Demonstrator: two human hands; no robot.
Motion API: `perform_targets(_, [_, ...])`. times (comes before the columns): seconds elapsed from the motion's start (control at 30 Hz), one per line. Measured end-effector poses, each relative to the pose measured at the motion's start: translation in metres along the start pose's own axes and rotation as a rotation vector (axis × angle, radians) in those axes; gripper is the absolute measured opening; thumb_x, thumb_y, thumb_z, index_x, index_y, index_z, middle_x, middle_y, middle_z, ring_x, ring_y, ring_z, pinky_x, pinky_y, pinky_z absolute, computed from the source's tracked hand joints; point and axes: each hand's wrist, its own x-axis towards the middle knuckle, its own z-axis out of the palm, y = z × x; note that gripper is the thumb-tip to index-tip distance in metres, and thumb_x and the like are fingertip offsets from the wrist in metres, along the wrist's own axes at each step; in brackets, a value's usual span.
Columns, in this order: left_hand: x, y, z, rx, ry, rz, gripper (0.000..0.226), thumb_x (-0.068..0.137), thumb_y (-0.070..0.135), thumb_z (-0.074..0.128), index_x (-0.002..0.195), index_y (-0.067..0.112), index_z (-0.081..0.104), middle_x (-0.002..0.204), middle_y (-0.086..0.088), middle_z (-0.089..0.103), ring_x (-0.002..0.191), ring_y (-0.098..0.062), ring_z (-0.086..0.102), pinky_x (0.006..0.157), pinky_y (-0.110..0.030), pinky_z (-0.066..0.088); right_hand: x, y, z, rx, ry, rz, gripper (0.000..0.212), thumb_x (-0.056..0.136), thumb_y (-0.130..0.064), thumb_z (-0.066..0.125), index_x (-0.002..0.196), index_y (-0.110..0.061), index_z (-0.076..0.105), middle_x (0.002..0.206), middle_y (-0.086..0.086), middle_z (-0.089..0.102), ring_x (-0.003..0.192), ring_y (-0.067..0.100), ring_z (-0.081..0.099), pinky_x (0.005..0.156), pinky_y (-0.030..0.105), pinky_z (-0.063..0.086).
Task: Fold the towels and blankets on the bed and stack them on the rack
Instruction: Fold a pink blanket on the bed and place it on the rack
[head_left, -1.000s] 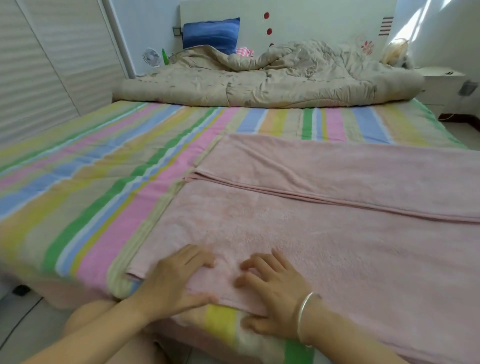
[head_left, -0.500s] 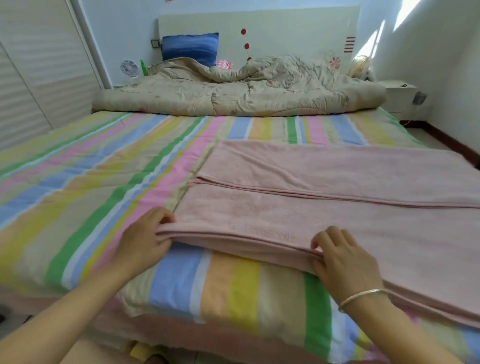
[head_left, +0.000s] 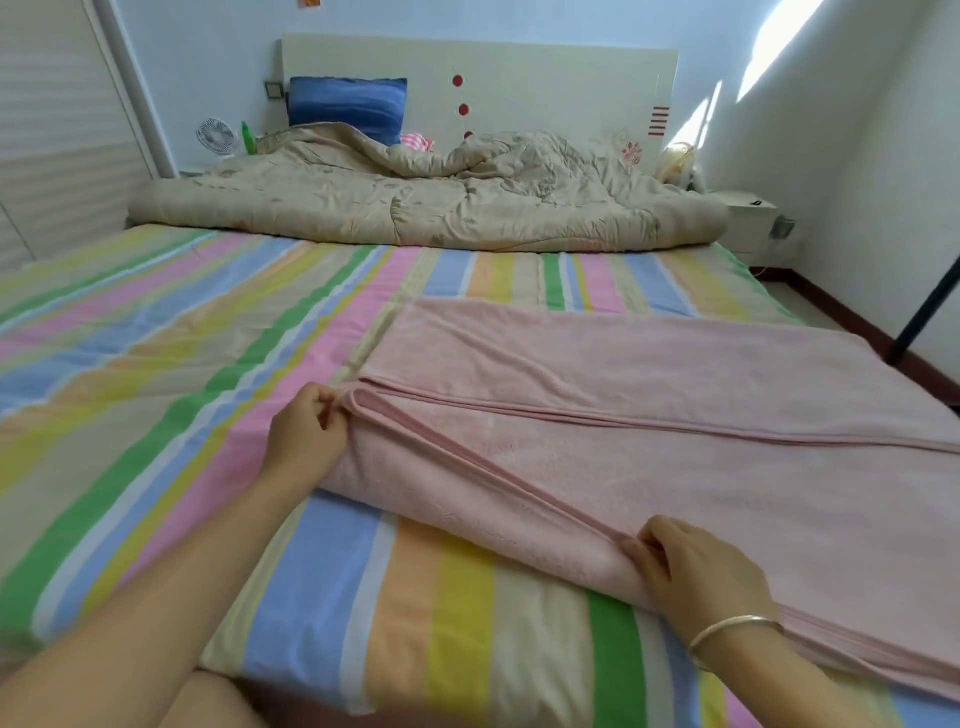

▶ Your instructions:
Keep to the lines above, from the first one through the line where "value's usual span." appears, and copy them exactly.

▶ Response for this exercise:
Demonstrator: two human hands; no robot.
Motion API: `perform_targets(_, [_, ...])`. times (comes before the columns): seconds elapsed from the motion's start (control at 30 Hz), one per line. Measured end-effector poses, each relative to the pose measured at the motion's start: translation in metres along the start pose's own axes and rotation as a rotation vector (axis × angle, radians) in those axes; gripper is the absolute measured opening; thumb_x, thumb_y, thumb_z, index_x, index_y, index_z, middle_x, middle_y, middle_z, ring_x, ring_y, ring_z, pinky_x, pinky_y, pinky_z absolute, computed from the source's tracked hand joints; point and axes: each hand's wrist, its own x-axis towards the middle knuckle, its own z-axis out of the palm, y = z × x; note that gripper is the thumb-tip to index-tip distance in metres, and thumb_x and the like are fingertip offsets from the wrist in metres, along the wrist's own axes at each step; in brackets, a value's usual span.

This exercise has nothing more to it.